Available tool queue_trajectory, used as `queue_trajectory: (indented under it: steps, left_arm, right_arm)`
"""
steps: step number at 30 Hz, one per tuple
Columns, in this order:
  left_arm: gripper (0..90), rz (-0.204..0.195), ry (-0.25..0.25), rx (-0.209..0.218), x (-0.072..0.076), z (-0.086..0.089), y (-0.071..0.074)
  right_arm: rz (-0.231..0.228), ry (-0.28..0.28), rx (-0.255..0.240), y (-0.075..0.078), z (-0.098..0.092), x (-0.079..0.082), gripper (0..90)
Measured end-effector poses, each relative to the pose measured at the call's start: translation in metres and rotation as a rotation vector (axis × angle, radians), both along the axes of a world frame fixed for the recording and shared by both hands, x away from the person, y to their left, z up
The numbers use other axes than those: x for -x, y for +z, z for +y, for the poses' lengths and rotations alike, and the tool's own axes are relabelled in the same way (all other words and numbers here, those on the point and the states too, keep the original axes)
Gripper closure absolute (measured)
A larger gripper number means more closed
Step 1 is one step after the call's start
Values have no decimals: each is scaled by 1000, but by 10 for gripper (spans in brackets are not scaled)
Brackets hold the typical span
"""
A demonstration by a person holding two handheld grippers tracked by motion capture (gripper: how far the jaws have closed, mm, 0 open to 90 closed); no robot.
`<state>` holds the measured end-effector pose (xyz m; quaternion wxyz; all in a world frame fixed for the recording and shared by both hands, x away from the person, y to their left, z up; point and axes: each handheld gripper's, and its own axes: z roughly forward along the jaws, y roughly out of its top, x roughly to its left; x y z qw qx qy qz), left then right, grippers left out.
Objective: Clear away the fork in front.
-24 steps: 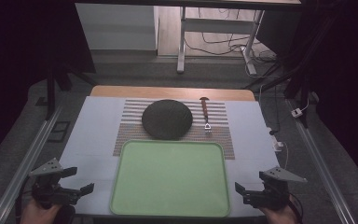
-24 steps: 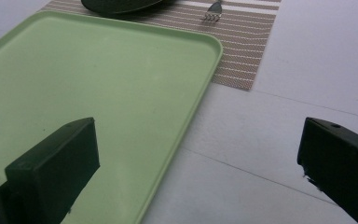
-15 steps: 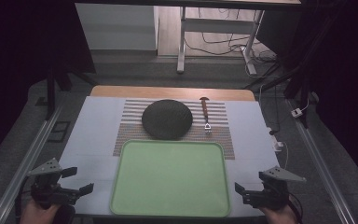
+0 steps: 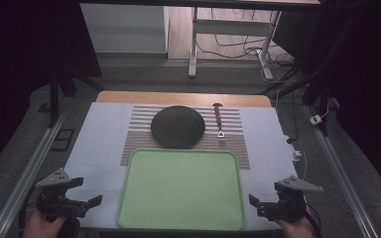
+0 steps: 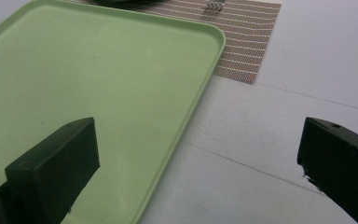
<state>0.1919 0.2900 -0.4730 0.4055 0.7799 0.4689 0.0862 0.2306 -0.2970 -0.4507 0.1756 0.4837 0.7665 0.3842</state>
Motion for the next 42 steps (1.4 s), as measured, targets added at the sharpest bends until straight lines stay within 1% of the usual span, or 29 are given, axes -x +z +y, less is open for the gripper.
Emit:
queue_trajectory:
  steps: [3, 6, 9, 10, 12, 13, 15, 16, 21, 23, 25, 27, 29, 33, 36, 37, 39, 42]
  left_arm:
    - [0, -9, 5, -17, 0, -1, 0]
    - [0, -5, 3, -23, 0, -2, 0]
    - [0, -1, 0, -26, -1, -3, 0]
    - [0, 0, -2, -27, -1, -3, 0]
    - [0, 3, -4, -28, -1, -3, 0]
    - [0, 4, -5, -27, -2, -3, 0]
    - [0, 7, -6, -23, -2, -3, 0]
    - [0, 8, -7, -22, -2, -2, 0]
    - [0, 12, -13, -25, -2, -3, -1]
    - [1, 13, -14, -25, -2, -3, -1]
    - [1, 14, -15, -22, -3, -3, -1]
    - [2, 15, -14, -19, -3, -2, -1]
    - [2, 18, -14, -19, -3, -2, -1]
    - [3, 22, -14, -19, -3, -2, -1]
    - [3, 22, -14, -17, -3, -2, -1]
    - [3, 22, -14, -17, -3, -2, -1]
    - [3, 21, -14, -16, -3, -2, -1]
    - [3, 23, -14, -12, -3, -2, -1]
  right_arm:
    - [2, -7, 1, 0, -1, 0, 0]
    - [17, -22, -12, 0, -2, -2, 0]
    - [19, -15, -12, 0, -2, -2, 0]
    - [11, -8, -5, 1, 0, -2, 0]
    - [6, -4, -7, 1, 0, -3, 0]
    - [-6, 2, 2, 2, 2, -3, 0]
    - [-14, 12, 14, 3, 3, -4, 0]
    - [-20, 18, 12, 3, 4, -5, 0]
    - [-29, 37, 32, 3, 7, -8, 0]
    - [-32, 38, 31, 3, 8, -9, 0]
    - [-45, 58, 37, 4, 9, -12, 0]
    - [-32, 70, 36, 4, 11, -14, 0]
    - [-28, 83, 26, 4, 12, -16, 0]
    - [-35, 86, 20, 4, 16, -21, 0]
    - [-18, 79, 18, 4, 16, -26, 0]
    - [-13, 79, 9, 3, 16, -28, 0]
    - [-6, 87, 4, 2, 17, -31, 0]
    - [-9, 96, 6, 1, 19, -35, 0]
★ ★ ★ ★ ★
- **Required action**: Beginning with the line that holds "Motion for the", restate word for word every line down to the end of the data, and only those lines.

- **Response**:
Motion for the next 42 steps (1.4 s), as measured, targets added at the sharpest bends until straight lines stay within 1% of the usual span, or 29 are given, axes -x +z +y, less is open for the gripper.
Emit:
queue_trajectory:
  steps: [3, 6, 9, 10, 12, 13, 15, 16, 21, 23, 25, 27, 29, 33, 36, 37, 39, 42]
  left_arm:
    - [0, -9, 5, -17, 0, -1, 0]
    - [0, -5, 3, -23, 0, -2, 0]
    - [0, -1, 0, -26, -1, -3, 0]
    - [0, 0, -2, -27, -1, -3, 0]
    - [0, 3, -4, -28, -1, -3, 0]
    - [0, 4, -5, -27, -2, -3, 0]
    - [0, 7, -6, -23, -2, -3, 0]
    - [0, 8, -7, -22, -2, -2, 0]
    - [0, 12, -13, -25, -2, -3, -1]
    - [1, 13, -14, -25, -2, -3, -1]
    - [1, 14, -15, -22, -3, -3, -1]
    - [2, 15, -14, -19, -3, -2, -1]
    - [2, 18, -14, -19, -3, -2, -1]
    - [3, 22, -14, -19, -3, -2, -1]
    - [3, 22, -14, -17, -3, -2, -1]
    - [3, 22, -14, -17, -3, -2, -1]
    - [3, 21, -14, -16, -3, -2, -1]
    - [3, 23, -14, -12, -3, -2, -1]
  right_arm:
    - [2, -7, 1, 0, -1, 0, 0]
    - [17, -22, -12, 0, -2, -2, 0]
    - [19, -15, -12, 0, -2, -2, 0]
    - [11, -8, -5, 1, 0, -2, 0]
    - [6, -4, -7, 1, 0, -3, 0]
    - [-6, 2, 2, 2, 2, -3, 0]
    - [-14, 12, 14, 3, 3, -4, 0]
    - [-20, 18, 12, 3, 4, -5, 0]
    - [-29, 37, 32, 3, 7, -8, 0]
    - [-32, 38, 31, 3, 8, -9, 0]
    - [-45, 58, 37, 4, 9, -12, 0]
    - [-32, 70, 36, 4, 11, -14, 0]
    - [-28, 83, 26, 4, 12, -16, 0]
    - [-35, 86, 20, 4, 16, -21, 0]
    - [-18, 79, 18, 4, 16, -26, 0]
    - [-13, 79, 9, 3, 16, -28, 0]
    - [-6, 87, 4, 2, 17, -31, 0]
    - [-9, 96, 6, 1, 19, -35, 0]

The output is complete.